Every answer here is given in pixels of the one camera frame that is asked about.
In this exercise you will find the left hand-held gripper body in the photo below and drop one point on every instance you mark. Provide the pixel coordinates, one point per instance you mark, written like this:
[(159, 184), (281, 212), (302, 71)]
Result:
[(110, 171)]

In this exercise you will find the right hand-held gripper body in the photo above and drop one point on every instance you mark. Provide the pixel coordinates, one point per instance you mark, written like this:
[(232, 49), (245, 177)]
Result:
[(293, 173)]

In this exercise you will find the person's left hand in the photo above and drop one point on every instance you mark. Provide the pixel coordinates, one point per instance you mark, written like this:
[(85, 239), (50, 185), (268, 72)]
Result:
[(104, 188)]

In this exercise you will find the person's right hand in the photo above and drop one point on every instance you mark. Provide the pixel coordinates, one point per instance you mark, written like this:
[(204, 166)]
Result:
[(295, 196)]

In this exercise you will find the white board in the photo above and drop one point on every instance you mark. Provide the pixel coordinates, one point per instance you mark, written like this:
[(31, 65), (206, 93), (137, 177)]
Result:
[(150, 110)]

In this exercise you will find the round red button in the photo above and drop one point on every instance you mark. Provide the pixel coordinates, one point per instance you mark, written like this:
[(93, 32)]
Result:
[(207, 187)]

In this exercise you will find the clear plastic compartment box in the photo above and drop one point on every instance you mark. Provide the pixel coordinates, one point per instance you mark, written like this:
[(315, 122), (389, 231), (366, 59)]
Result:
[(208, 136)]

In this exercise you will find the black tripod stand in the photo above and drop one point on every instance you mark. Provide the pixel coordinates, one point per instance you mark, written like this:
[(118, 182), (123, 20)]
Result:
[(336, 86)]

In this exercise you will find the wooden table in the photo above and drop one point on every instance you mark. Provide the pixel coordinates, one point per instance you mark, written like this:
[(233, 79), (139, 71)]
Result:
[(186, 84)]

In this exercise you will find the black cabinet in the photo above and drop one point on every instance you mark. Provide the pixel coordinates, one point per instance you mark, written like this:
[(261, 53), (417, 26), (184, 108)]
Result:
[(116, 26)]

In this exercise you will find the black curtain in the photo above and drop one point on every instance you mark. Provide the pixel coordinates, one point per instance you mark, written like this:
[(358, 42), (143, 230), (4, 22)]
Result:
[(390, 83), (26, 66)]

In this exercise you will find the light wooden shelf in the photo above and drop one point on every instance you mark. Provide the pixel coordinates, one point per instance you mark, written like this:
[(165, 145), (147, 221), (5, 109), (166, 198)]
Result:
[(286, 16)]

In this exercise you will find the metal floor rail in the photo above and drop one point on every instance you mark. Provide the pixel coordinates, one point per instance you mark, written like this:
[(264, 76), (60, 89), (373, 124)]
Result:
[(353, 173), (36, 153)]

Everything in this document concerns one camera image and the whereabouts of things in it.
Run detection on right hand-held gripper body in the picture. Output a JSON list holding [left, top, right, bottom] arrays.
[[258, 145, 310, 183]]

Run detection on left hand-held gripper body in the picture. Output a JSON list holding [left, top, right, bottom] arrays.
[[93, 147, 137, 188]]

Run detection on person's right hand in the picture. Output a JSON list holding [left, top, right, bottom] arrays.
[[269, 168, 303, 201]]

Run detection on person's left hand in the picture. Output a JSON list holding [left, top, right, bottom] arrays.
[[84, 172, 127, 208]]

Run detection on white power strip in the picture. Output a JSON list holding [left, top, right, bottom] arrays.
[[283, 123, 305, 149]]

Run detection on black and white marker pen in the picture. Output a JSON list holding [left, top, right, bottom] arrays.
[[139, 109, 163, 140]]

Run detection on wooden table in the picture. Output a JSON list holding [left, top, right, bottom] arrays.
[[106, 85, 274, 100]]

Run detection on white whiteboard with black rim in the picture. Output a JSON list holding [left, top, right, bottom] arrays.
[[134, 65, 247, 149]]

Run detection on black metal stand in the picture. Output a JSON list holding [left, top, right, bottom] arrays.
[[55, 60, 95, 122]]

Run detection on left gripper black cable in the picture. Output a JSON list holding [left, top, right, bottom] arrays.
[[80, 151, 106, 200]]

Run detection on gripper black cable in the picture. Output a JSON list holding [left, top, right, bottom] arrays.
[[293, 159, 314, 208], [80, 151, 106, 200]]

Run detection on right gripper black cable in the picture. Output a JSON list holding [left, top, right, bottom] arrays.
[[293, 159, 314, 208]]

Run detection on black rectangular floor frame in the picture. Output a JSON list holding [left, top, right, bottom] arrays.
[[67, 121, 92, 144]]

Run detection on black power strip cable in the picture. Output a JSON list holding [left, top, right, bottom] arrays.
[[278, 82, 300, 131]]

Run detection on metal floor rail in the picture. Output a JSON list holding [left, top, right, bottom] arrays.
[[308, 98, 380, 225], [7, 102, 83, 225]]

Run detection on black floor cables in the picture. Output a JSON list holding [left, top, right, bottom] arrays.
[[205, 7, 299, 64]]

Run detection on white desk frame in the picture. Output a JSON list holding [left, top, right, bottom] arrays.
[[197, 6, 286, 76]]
★ ★ ★ ★ ★ ★ ★
(Aim of the exercise)
Each line above where the word "camera" occurs should be copied out.

(Solution for this exercise)
Every answer here is given in pixels of the one camera frame that is asked about.
Everything in this document concerns one camera image and the whereabouts of things in it.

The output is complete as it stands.